I wonder if this episode will bury Munro’s memory. My best guess is that it won’t. Not because the public forgives, although that it can certainly do, but because the mere passage of time would most likely be enough to erase her.
Despite being constantly compared to Chekhov, Munro, with all probability, was no Chekhov. Most Nobel prize winners are mediocre writers; most of the people the New York newspapers and magazines praise are, in fact, not very remarkable. It is true that I haven’t read her, so she may be an incredible gem, but there are very good reasons to suspect, a priori, this isn’t the case. Simply put, since the human race only bothers to respect and remember a miniscule sample of all the writing produced by the past, it is smart to assume the median text is closer to being dreck than to being worthwhile. The conclusion I draw is obvious and unoriginal: you are better off reading highbrow books that at least some people have always cared for than trying out the latest offerings.
There is, however, something to the Chekhov comparison.
One further reason that I suppose this affair doesn’t fill me with self-righteousness is that very many writers are at least mildly depraved. Tolstoy was overbearing, hypocritical, and had an illegitimate child he didn’t do much for. Dostoevsky mostly meant bad news for the women in his life, a significant part of which he spent addicted to gambling. Houellebecq is most certainly some sort of sex pest. Yukio Mishima was insane. Céline felt very strong about a certain Semitic race and openly cheered on while it was being destroyed. Joseph Roth enjoyed two things: lying and drinking. Sholokhov became a communist apparatchik1, which is certainly not worse than Sartre’s or very many other leftist intellectuals’ apalling apologetics, under zero pressures, for mass murdering regimes from Luanda to Vladivostok. Very many famous poets went around as serial heartbreakers, which I suppose isn’t too terrible, unless you think about how awful it feels like to have your heart broken, especially in a society where you were supposed to marry at 20 and love a single person for life.

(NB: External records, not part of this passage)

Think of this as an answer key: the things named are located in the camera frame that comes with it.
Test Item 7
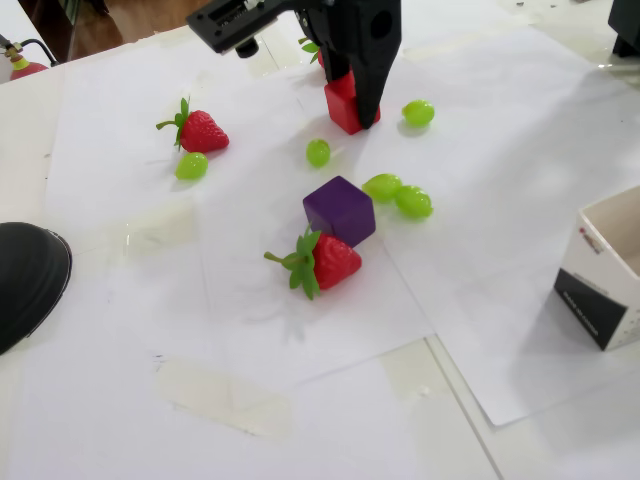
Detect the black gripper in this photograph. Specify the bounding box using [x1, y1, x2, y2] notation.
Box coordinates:
[294, 0, 404, 130]

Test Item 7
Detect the red wooden cube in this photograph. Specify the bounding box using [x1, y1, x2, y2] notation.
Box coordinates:
[323, 69, 382, 136]

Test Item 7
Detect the purple wooden cube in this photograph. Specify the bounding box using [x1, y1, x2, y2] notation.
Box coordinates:
[302, 174, 377, 250]

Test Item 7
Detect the plastic strawberry with curled leaves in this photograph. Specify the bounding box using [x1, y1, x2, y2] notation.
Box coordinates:
[298, 36, 326, 70]

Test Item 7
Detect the green plastic grape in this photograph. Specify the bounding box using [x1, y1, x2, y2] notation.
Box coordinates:
[174, 151, 210, 181]
[401, 99, 436, 127]
[361, 172, 404, 204]
[305, 138, 332, 169]
[394, 184, 435, 220]

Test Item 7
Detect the plastic strawberry with long stem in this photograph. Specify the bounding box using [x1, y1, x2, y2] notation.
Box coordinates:
[155, 97, 231, 155]

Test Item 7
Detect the plastic strawberry with wide leaves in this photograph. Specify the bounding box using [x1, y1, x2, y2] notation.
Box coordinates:
[263, 224, 364, 301]

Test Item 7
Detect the large white paper sheet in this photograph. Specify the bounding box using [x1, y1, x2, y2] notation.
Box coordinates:
[249, 9, 640, 429]

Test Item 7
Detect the small white paper sheet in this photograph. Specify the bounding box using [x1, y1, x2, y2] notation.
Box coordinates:
[192, 174, 435, 389]

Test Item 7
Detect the black boxy stand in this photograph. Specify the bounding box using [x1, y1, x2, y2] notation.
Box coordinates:
[607, 0, 640, 57]

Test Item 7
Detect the red fire extinguisher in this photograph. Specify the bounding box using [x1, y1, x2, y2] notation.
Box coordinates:
[0, 33, 60, 82]

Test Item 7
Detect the white and black cardboard box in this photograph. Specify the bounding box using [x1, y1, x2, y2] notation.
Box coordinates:
[552, 185, 640, 353]

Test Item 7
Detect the translucent tape strip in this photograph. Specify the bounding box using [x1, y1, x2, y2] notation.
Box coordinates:
[157, 358, 294, 442]

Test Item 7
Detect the black round object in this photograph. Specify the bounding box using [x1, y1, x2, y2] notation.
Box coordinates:
[0, 221, 74, 357]

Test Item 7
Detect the black gripper camera mount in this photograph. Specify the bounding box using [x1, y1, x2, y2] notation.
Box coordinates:
[185, 0, 301, 59]

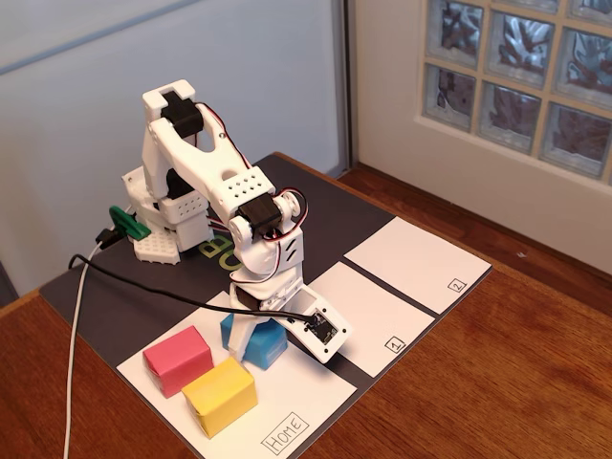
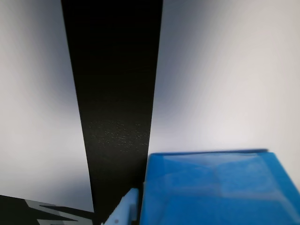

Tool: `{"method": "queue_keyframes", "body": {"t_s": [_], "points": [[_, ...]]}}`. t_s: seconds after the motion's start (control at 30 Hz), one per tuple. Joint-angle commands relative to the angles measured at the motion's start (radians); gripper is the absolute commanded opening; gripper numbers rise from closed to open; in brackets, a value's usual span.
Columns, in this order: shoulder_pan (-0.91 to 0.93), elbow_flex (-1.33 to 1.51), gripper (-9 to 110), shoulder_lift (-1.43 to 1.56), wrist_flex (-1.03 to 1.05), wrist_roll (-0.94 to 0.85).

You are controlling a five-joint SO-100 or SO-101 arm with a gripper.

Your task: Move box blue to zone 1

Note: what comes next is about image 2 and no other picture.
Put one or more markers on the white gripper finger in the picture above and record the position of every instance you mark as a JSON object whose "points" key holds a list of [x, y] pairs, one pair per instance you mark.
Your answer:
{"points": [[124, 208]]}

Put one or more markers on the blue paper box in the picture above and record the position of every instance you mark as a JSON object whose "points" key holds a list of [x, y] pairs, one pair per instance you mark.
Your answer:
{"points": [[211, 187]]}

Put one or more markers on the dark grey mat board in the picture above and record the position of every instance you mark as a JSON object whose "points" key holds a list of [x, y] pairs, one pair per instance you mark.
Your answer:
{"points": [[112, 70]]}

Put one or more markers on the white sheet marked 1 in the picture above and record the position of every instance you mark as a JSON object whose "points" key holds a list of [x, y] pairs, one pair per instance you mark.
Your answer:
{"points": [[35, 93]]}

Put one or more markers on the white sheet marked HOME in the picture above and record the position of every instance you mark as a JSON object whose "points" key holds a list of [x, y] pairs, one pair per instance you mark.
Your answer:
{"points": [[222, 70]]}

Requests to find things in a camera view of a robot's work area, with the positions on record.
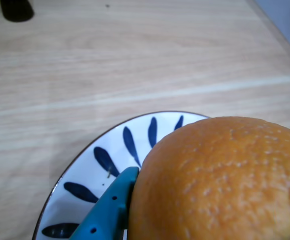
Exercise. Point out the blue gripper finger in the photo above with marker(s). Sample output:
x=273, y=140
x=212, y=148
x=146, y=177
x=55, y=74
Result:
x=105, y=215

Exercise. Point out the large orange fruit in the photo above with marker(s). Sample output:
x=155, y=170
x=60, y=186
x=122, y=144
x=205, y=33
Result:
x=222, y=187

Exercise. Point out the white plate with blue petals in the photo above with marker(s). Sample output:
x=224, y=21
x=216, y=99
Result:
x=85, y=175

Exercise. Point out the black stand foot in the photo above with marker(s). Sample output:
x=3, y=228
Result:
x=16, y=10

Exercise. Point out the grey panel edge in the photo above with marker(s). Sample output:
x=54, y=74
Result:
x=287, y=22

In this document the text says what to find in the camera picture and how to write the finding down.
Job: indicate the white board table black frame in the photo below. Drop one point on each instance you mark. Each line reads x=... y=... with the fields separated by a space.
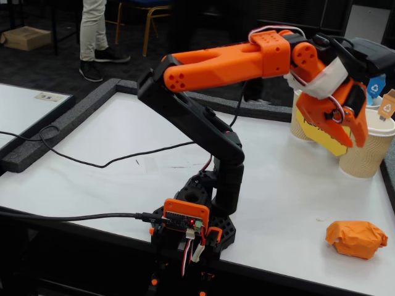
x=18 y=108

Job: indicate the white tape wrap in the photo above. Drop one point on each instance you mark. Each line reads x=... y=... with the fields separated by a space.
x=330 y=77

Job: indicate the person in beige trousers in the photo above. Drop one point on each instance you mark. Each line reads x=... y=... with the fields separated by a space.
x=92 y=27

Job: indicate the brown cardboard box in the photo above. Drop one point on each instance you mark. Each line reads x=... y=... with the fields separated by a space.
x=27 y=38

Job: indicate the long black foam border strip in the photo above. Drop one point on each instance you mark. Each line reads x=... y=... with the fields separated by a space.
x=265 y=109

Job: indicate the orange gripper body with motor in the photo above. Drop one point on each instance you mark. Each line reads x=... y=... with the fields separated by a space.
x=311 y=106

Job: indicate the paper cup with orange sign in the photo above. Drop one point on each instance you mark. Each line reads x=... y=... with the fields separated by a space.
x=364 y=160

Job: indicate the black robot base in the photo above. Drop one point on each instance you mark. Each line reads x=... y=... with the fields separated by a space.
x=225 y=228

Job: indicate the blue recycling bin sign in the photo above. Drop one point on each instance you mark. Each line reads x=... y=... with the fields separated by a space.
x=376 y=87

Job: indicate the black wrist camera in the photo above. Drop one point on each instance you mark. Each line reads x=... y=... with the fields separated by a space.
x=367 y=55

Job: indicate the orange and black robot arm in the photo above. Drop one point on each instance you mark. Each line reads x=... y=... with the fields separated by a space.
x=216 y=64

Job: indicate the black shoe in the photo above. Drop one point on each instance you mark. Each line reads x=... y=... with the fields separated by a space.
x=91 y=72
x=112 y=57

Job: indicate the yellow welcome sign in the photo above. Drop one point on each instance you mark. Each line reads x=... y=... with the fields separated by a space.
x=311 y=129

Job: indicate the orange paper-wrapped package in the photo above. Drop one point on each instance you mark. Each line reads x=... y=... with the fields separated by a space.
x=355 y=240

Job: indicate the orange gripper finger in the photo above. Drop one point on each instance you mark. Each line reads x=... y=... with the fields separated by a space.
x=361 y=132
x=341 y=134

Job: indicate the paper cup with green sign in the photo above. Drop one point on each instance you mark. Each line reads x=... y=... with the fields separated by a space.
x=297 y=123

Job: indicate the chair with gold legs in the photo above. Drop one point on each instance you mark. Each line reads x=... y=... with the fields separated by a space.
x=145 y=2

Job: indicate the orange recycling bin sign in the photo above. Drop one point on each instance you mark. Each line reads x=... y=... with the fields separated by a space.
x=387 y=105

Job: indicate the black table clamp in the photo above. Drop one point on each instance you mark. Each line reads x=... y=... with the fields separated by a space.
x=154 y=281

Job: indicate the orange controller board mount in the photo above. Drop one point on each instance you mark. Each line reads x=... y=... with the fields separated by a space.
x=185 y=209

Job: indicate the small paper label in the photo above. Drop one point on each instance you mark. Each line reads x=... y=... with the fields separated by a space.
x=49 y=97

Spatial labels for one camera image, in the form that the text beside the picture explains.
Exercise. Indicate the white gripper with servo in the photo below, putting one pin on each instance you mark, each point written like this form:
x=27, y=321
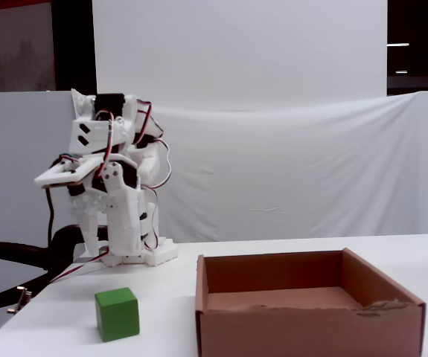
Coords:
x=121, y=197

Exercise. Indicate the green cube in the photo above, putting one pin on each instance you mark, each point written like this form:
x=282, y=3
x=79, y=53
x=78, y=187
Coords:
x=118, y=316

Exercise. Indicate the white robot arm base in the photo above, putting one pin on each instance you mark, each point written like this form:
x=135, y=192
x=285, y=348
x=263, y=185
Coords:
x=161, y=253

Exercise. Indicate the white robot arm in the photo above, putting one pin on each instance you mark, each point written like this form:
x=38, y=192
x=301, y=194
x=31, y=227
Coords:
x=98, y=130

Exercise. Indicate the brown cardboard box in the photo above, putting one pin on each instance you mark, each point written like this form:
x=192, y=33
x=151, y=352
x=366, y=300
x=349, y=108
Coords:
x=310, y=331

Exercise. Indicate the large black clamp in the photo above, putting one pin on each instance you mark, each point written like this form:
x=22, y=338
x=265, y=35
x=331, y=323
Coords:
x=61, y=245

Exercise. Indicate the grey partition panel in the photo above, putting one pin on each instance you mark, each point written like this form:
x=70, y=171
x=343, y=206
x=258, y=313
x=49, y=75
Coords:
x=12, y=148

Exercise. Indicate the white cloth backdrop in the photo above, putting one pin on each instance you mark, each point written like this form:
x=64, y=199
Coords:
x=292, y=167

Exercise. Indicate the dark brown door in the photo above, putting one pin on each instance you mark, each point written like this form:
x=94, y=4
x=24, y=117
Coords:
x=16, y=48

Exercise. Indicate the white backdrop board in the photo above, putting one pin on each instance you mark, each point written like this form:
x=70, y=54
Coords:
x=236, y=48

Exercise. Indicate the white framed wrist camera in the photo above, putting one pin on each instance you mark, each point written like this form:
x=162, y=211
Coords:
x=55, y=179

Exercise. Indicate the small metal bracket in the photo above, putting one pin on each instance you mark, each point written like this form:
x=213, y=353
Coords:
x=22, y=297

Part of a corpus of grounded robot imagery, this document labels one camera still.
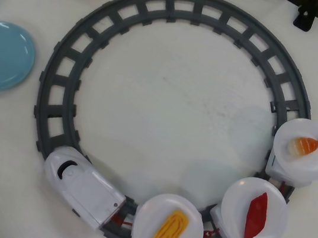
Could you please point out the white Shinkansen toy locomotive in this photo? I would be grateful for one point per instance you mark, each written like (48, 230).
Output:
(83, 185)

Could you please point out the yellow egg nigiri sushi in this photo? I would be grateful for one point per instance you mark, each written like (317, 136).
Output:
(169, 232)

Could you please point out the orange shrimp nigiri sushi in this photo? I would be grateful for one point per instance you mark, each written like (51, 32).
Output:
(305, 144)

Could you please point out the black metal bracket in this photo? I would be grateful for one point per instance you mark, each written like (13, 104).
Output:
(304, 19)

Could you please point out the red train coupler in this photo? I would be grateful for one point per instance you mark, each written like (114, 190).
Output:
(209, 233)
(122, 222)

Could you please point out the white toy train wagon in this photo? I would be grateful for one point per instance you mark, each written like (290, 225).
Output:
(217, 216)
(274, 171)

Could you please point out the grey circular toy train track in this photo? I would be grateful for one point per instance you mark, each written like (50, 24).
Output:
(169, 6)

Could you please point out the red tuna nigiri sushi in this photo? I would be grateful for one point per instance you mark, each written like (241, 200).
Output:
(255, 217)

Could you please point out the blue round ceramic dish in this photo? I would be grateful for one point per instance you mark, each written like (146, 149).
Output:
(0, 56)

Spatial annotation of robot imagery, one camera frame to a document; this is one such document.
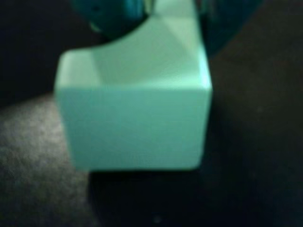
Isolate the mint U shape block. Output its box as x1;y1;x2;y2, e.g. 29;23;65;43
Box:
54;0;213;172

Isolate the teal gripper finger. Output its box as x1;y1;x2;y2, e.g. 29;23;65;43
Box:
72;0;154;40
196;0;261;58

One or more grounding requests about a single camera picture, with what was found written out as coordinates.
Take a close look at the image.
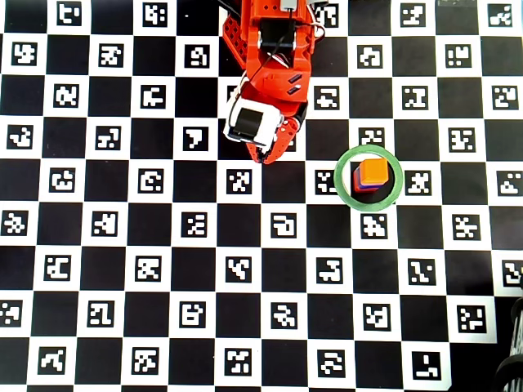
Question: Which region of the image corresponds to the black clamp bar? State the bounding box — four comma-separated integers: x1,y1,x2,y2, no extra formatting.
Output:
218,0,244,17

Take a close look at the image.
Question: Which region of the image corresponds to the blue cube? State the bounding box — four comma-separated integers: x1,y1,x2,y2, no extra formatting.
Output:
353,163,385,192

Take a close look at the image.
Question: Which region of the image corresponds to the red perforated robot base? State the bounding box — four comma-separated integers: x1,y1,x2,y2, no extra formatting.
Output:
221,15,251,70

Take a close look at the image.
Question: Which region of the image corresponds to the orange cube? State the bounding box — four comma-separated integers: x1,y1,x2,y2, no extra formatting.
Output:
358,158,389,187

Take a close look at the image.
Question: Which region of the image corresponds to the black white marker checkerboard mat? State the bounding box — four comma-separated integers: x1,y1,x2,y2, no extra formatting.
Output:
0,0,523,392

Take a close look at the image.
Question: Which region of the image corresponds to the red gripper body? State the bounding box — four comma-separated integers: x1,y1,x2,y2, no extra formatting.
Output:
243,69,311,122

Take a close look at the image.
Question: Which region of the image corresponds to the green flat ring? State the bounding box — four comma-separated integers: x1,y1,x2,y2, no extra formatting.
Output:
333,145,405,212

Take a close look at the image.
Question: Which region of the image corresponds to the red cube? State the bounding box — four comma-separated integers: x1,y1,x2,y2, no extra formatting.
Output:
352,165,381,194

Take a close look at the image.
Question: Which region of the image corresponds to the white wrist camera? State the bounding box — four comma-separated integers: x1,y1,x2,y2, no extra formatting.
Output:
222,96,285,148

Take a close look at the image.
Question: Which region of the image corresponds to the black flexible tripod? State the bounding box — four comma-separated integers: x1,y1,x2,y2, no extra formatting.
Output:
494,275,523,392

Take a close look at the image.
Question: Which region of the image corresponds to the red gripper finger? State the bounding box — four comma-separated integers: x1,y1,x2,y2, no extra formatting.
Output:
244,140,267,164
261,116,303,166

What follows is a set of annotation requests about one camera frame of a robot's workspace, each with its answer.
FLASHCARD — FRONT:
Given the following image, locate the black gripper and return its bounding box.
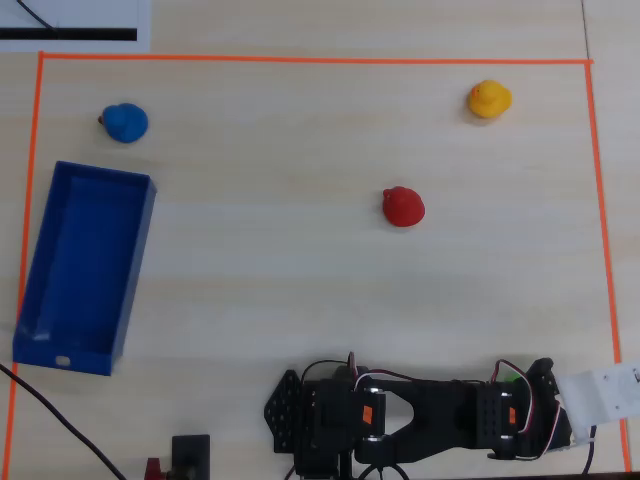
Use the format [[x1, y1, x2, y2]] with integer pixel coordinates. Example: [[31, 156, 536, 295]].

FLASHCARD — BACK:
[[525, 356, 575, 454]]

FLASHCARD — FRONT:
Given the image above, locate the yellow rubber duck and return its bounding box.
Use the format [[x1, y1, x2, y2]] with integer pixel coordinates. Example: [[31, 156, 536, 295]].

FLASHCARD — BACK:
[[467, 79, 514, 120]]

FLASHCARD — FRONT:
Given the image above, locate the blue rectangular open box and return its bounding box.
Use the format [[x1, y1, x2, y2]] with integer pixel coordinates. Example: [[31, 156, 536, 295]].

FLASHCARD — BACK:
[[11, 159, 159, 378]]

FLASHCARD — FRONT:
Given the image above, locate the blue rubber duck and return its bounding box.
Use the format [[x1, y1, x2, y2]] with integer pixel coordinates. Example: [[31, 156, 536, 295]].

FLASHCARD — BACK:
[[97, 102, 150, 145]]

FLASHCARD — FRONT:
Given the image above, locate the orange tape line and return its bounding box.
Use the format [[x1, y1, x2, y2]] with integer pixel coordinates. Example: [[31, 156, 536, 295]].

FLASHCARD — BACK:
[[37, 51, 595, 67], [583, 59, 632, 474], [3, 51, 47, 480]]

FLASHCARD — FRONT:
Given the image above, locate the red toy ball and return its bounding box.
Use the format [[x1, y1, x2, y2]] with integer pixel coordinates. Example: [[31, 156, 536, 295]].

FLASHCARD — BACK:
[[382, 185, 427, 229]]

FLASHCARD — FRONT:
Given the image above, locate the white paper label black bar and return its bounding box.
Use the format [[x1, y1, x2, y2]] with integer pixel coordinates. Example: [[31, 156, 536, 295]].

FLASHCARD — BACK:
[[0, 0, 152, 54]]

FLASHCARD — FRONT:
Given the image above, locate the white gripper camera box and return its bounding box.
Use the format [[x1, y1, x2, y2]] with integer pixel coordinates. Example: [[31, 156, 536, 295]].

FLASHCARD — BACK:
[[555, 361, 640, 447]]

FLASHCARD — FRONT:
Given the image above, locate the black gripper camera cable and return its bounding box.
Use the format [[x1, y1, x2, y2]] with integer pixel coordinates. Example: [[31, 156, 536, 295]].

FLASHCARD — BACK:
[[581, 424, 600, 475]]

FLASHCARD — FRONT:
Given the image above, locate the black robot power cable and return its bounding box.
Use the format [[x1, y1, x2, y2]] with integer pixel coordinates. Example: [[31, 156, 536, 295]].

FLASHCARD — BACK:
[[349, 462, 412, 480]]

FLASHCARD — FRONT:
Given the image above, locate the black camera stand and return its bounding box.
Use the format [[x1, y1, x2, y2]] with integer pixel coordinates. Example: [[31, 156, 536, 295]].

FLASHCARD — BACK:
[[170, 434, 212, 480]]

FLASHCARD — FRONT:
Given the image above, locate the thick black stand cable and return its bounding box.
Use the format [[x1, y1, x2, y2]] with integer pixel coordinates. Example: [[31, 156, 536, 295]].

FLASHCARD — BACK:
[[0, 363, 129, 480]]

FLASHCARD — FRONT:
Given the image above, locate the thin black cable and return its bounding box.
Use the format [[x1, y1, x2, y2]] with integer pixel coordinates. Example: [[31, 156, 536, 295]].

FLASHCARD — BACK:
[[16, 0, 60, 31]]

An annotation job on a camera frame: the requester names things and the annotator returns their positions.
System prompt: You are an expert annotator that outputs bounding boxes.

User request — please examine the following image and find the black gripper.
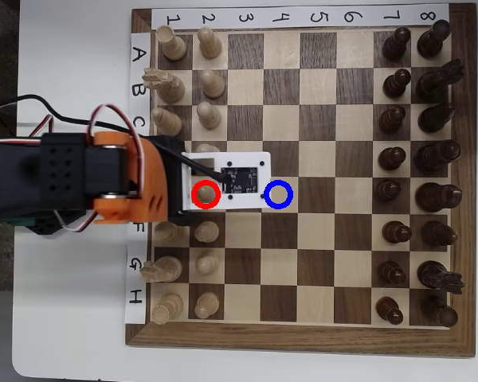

Only a very particular sort of person devotes his life to intellectual pursuits. Sometimes the offending writer isn’t even callous, just plainly unreliable or irresponsible, too concerned with petty matters. Not a decent person, in general. A character whimsical, colorful, not the sort of person society depends on, but the sort of person that may only exist in reasonably advanced civilizations that offer tolerance for the impractically-minded.
But that’s not Anton Pavlovich Chekhov. In the convoluted world of fin de siècle Russian intellectual life, Chekhov stands out for his inordinate decency, for his status as the obvious adult in the room. Tolstoy was getting drunk on messianic fantasies, as was Gorky, as was, I come to realize, everyone else. But he was too sober for any of that.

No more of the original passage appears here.